Retype, exactly as they appear below, the lines between the line holding "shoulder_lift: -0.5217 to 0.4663" and the line holding "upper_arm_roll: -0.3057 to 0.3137", both ends included.

═══ The data ═══

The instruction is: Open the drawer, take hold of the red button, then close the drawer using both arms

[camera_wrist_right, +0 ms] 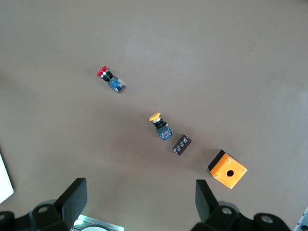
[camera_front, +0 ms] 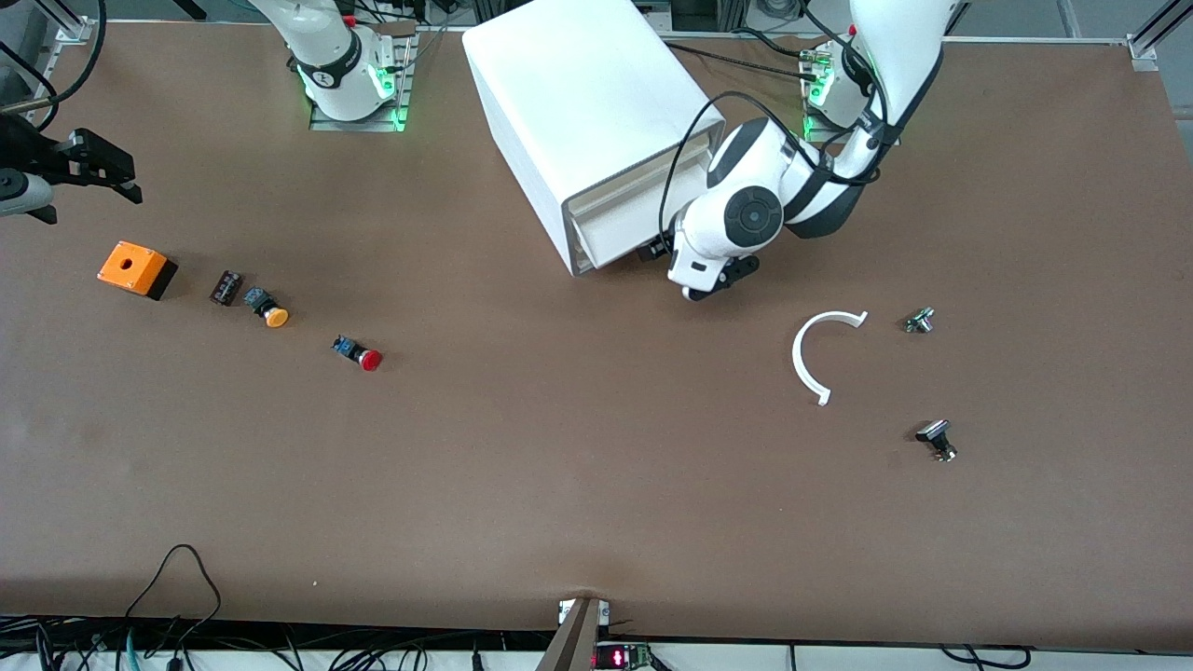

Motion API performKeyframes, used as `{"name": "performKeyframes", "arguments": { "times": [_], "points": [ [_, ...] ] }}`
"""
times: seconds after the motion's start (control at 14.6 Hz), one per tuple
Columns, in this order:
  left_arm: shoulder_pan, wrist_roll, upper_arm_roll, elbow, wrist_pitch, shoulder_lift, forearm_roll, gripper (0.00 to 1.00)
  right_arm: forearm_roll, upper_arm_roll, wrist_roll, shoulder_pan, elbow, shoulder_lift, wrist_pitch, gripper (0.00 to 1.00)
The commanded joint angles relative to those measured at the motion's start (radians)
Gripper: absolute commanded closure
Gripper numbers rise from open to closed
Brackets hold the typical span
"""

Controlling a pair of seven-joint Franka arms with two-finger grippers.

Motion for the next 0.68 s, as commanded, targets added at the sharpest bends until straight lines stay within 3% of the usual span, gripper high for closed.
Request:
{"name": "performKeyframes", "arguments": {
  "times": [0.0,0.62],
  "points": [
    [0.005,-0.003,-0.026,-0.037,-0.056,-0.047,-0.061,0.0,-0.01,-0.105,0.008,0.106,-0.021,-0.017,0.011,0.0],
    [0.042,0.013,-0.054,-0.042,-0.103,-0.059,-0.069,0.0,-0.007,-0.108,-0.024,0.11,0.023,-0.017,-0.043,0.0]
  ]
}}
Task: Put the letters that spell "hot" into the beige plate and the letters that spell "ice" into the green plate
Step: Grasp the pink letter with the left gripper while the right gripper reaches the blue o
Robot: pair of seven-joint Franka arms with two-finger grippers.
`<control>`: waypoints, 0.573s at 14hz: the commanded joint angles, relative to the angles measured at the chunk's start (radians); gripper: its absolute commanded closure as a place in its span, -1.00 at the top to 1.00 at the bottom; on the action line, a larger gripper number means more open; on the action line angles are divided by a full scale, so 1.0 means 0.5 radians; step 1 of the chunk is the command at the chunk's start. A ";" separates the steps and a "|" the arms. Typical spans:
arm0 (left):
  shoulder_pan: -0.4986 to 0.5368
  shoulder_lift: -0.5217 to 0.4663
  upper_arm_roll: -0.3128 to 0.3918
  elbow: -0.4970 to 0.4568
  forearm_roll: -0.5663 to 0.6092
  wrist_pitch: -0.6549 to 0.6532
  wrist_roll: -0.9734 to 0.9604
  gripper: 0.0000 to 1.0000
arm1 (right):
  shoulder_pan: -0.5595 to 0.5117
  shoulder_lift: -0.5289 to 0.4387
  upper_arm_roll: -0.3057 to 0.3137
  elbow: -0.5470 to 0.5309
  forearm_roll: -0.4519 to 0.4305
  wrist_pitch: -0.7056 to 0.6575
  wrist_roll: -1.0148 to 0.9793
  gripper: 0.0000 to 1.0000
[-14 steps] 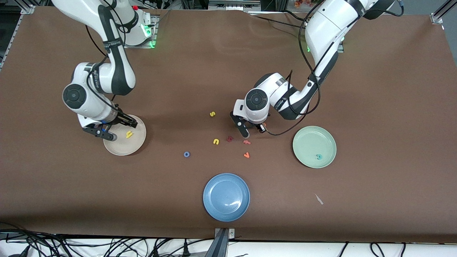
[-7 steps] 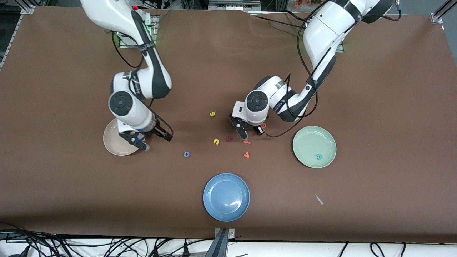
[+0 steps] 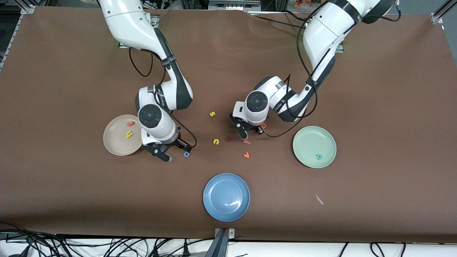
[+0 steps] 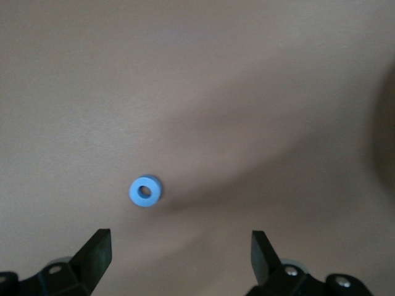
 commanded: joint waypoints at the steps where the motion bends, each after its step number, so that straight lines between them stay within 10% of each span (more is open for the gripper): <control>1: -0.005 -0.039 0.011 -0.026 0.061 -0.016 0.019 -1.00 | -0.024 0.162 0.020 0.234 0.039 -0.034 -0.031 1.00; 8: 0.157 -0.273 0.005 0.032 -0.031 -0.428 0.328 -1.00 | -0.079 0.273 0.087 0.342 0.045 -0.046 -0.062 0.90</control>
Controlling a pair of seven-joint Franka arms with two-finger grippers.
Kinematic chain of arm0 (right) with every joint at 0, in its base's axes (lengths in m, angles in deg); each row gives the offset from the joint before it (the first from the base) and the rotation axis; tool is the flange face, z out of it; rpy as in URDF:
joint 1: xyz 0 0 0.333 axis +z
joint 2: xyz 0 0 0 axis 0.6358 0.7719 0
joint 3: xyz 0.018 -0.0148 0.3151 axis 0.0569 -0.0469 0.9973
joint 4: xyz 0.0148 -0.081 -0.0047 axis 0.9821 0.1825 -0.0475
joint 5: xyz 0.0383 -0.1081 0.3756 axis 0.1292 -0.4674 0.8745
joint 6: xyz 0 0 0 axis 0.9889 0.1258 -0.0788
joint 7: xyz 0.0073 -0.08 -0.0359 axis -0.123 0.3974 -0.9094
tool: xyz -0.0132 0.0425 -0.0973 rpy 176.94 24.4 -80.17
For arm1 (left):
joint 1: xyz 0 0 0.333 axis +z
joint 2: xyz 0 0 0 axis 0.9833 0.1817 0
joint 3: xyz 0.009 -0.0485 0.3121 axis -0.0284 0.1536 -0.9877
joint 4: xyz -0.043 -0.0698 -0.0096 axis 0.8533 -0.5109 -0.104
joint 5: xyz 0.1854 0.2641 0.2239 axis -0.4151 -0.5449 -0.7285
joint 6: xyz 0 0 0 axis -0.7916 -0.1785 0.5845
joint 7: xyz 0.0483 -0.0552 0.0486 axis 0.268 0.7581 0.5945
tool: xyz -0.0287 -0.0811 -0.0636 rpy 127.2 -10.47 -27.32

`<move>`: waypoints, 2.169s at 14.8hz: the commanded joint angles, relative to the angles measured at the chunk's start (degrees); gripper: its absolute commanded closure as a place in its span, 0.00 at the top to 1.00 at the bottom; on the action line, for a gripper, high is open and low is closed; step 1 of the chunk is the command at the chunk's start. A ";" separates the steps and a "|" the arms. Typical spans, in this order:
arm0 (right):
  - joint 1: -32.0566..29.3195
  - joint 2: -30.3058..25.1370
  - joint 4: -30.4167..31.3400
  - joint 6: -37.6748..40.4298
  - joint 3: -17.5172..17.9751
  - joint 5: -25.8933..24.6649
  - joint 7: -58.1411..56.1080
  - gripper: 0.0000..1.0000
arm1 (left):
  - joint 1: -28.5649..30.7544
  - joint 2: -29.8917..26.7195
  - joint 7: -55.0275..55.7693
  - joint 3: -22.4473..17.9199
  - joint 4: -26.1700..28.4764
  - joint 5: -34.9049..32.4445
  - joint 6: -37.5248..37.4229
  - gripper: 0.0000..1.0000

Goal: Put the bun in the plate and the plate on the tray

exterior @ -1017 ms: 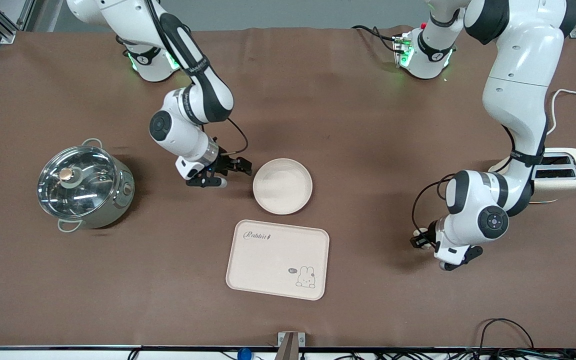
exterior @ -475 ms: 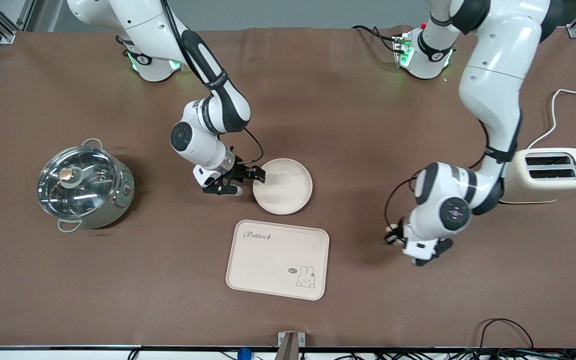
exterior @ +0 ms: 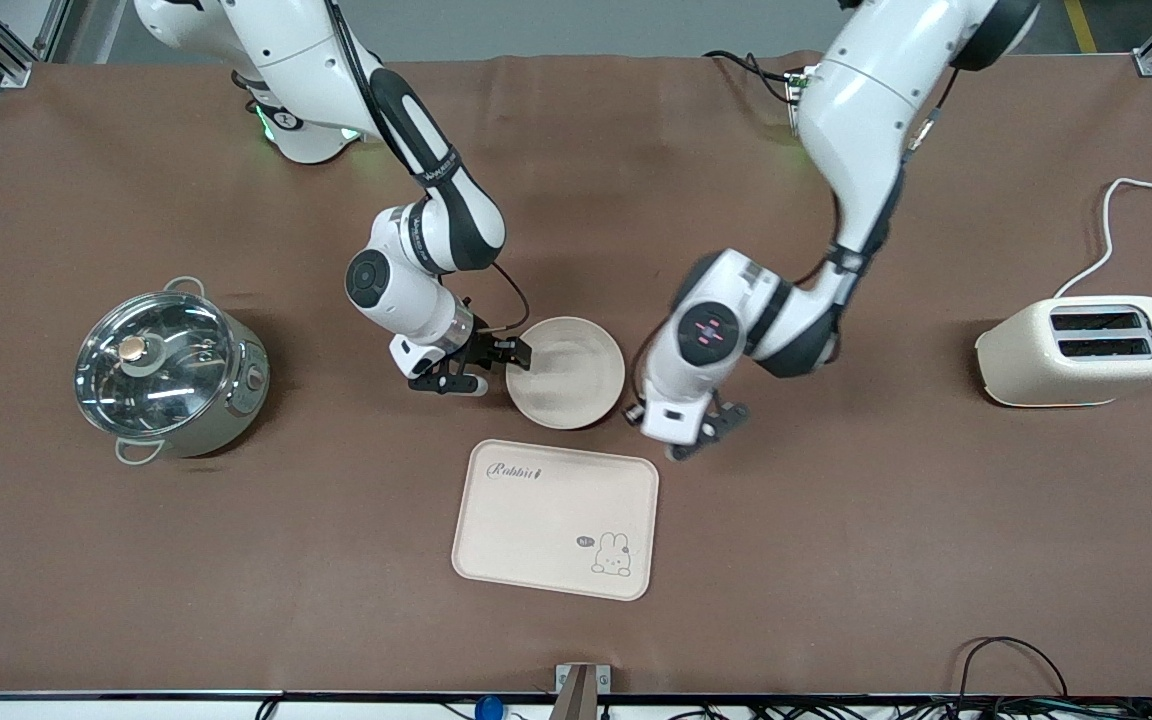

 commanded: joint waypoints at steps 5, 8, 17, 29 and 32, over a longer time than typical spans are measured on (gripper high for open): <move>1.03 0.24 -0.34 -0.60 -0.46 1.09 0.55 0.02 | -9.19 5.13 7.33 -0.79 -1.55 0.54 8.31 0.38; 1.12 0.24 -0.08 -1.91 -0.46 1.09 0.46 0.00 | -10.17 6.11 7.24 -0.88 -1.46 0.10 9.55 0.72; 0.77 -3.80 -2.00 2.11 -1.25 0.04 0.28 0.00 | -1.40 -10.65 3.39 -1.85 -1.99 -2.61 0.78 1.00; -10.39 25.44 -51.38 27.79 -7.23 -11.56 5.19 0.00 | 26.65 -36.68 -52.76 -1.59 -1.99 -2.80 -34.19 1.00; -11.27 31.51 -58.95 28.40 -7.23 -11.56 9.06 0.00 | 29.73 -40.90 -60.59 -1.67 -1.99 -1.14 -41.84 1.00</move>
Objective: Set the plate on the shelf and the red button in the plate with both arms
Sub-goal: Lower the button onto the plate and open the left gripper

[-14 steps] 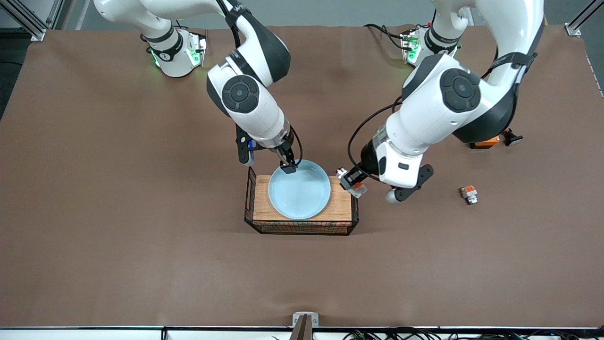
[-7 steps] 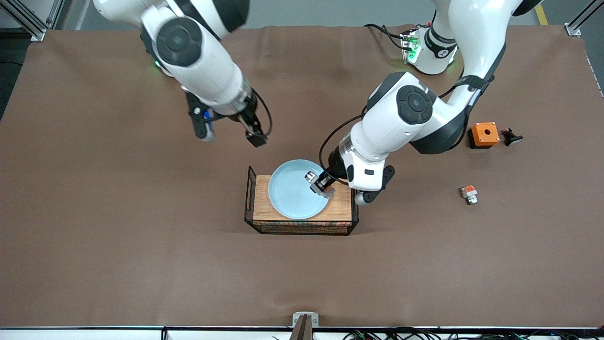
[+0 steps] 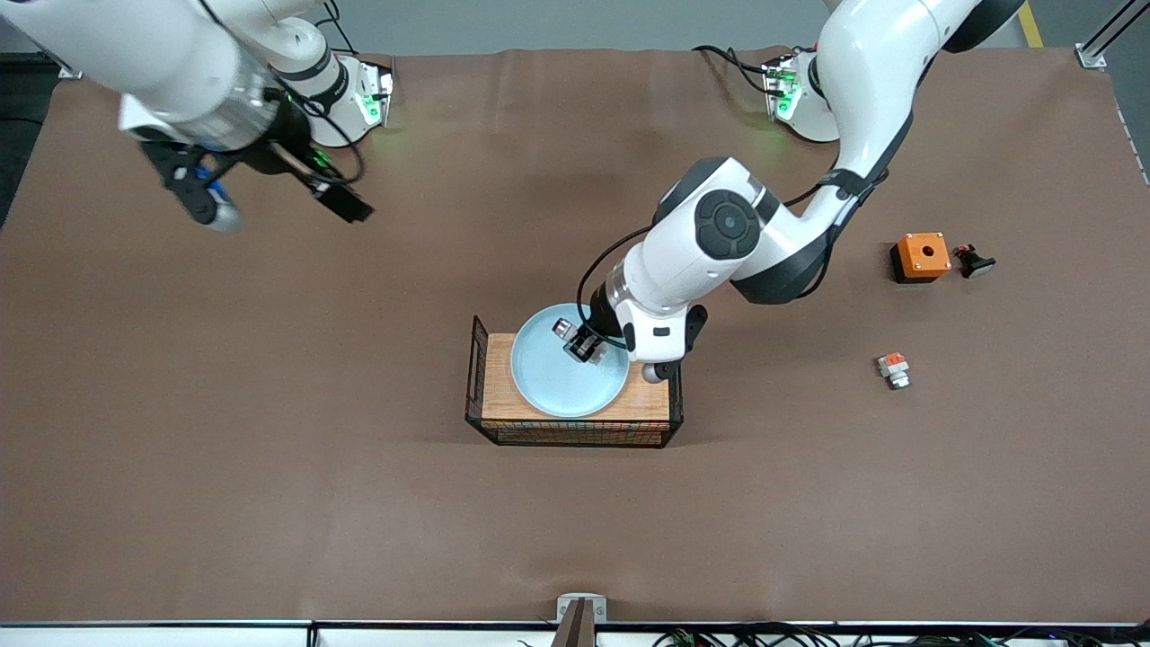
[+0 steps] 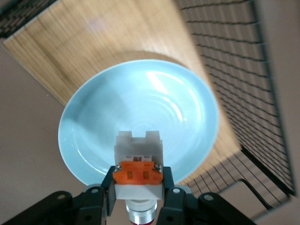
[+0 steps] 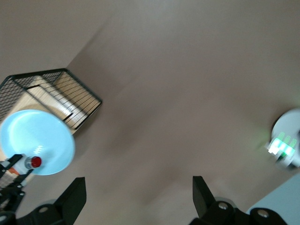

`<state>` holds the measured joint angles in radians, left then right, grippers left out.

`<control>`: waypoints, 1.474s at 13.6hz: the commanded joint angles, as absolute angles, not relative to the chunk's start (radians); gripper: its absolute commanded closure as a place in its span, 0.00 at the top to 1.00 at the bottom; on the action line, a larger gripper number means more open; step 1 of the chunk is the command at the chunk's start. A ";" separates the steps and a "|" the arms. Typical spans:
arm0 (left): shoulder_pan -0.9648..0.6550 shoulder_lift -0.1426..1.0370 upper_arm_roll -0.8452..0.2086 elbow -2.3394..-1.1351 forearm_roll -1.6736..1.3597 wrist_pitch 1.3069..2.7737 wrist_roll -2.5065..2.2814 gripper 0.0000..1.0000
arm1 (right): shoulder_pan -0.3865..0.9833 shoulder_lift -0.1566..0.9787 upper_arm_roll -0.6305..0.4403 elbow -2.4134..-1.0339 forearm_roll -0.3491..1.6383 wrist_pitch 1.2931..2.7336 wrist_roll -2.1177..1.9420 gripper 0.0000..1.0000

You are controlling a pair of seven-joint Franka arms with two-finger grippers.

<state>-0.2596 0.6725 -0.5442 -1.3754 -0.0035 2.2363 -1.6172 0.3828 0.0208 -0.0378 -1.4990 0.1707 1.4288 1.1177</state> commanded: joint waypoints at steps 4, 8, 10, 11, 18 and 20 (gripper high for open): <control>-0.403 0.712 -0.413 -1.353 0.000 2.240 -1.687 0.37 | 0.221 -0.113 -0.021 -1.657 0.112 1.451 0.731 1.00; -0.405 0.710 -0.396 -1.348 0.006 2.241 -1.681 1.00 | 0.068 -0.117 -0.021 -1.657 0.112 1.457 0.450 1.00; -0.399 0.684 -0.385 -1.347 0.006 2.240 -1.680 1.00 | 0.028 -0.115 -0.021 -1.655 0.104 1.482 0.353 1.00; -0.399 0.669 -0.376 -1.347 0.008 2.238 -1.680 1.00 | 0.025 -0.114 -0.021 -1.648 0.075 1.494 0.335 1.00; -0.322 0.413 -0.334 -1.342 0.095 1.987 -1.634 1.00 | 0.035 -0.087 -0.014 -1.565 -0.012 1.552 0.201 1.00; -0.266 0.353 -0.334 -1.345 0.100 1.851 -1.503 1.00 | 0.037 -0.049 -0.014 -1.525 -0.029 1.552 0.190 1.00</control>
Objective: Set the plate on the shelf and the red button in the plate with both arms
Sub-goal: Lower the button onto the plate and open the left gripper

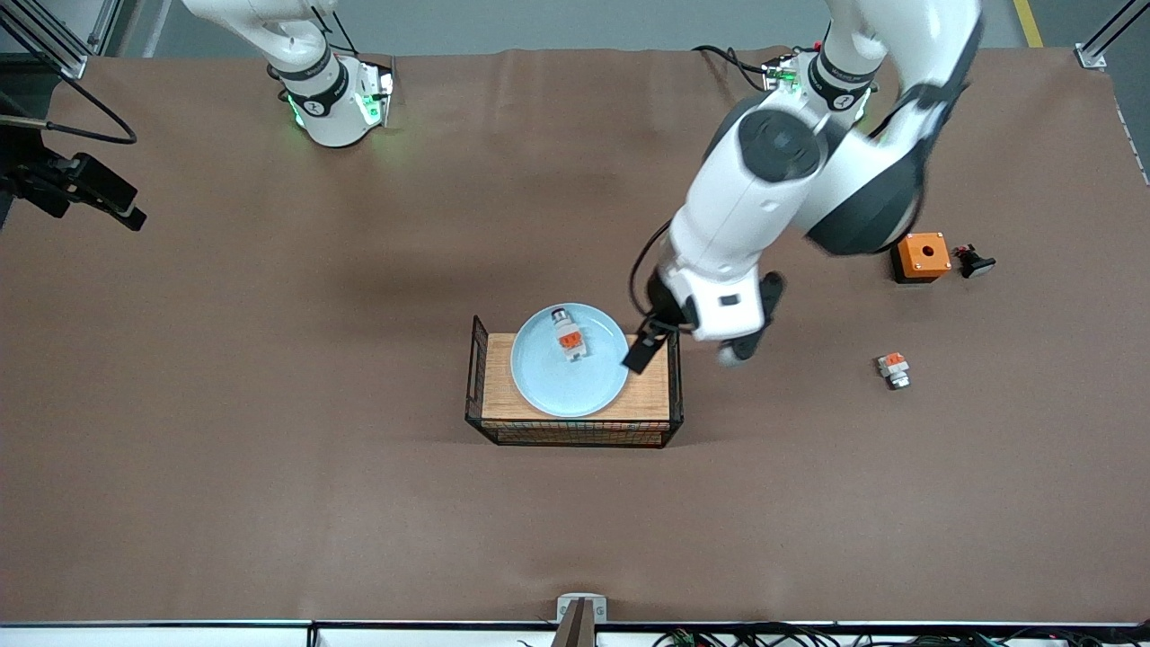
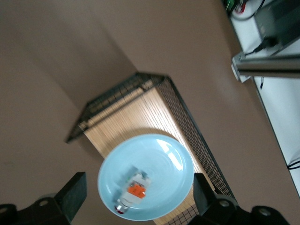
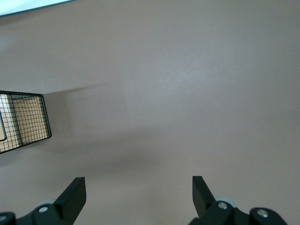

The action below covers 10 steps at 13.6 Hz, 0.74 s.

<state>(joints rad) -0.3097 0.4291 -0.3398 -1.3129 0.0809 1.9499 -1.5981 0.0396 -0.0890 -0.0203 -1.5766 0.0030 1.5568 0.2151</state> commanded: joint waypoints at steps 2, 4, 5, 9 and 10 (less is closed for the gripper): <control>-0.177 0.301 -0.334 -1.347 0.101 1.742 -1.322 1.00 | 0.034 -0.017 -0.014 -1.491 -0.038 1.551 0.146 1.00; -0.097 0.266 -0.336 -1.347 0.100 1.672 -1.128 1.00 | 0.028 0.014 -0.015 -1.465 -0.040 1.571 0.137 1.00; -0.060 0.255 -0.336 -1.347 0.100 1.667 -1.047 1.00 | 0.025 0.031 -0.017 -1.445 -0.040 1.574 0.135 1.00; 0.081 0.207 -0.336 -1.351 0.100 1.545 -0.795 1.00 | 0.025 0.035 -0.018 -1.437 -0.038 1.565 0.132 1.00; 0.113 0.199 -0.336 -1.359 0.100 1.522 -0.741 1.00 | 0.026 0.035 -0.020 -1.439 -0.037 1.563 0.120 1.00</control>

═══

Task output =>
  shoulder_lift: -0.5217 to 0.4663
  upper_arm_roll: -0.3128 to 0.3918
  elbow: -0.4970 to 0.4568
  forearm_roll: -0.5663 to 0.6092
  wrist_pitch: -0.6549 to 0.6532
  wrist_roll: -0.9734 to 0.9604
  gripper: 0.0000 to 1.0000
arm1 (right):
  shoulder_pan: -0.5595 to 0.5117
  shoulder_lift: -0.5289 to 0.4387
  upper_arm_roll: -0.3057 to 0.3137

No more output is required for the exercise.